Nadie sabe qué extraño cortocircuito se produjo en las neuronas del presunto homicida para inducirle a semejante carnicería. Nadie ha logrado entrar en los arcanos de su mente. Se niega a ser sometido a examen psiquiátrico. En marzo de 2010, había acudido a la Clínica Universitaria de Navarra por “problemas de memoria”. Relató que en diciembre de 2008, mientras escalaba a 5.550 metros de altitud, tuvo la sensación de una muerte inminente. “Desde ese día, mi pensamiento va más lento, tengo desconexiones, siento que el cerebro se me para”, agregó. Los médicos le descubrieron un “quiste aracnoideo en el temporal izquierdo, de naturaleza congénita”. Le prescribieron un fármaco para tratar las alteraciones de la memoria y del comportamiento.
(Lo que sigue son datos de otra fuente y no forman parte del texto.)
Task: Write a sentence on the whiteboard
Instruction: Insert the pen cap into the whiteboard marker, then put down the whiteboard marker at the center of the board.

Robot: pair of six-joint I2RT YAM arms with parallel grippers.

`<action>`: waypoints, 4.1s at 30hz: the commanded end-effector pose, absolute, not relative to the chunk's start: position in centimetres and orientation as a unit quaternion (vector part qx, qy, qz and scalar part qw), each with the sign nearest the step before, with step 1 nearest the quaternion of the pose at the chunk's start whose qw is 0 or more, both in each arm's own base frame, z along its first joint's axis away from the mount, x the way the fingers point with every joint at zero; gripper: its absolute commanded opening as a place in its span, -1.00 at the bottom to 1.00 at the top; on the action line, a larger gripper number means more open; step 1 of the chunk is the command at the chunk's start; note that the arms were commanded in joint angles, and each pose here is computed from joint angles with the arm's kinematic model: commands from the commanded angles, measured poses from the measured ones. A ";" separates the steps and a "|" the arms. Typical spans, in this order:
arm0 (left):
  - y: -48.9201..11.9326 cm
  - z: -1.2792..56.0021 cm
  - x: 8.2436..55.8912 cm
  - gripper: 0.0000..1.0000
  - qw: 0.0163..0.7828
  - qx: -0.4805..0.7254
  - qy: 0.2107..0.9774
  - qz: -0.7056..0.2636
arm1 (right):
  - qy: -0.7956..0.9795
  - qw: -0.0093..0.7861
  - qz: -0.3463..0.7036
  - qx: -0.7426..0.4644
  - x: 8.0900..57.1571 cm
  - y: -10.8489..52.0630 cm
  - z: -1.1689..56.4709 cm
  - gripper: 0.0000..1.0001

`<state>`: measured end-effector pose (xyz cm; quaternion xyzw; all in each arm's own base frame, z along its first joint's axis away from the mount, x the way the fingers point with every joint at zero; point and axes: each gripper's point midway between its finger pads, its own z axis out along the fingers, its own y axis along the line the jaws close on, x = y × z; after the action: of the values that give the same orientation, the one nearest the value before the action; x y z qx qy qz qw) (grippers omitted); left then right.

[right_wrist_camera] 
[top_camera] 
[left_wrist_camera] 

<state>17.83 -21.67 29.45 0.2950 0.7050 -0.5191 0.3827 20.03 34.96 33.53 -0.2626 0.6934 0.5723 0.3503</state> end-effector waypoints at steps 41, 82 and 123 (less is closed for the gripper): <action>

Nada más.
En su declaración ante la Ertzaintza, el presunto criminal relató que la primera mujer fallecida empezó a “desvariar” cuando ambos estaban en su gimnasio, lo que hizo que él sufriera “un ataque de ira descontrolado” a causa del “tumor” que padece en la cabeza. “Al darme cuenta de que estaba muerta, intenté deshacerme de ella. Tuve flashes en la percepción. Se mezclaba la realidad con pérdidas de control. Como me pasa desde hace cuatro años”.
Jorge García-Gasco Lominchar, el abogado que lleva la acusación en nombre de un hermano y un hijo de Yenny Sofía Revollo, describe a Aguilar como un hombre con tintes mesiánicos. Pero no cree que hiciera lo que se supone que hizo por haber perdido el juicio, ni que el quiste cerebral merme sus facultades. Tampoco lo cree Tamara Martínez, la letrada que representa a la acusación que ejerce la asociación feminista Clara Campoamor. “Es muy listo, muy calculador y muy manipulador. Tenía cierto enganche social, conectaba bien con la gente y aprovechaba sus apariciones en televisión”, dice. Una de estas intervenciones, bajo el nombre de Huang C. Aguilar, fue en el año 2000 en el prestigioso programa Redes de TVE, dirigido por Eduard Punset.
Francisco Javier Beramendi, el prestigioso penalista que defiende al presunto criminal, no reveló cuál sería su estrategia: “Nunca hablo de los asuntos que llevo y menos aún cuando el caso no ha sido objeto de resolución definitiva”. La justicia dirá la última palabra.
*Este artículo apareció publicado el 24 de agosto de 2014
Condenado a 38 años de cárcel
Juan Carlos Aguilar, el falso monje shaolín, fue condenado el 30 de abril de 2015 a un total de 38 años de cárcel por asesinar con alevosía a Yenny Sofía Revollo y a Maureen Ada Otuya. El juez de este proceso, Manuel Ayo, asumió el veredicto que el jurado popular había emitido una semana antes. Durante el juicio, Aguilar reconoció ser el autor de las dos muertes.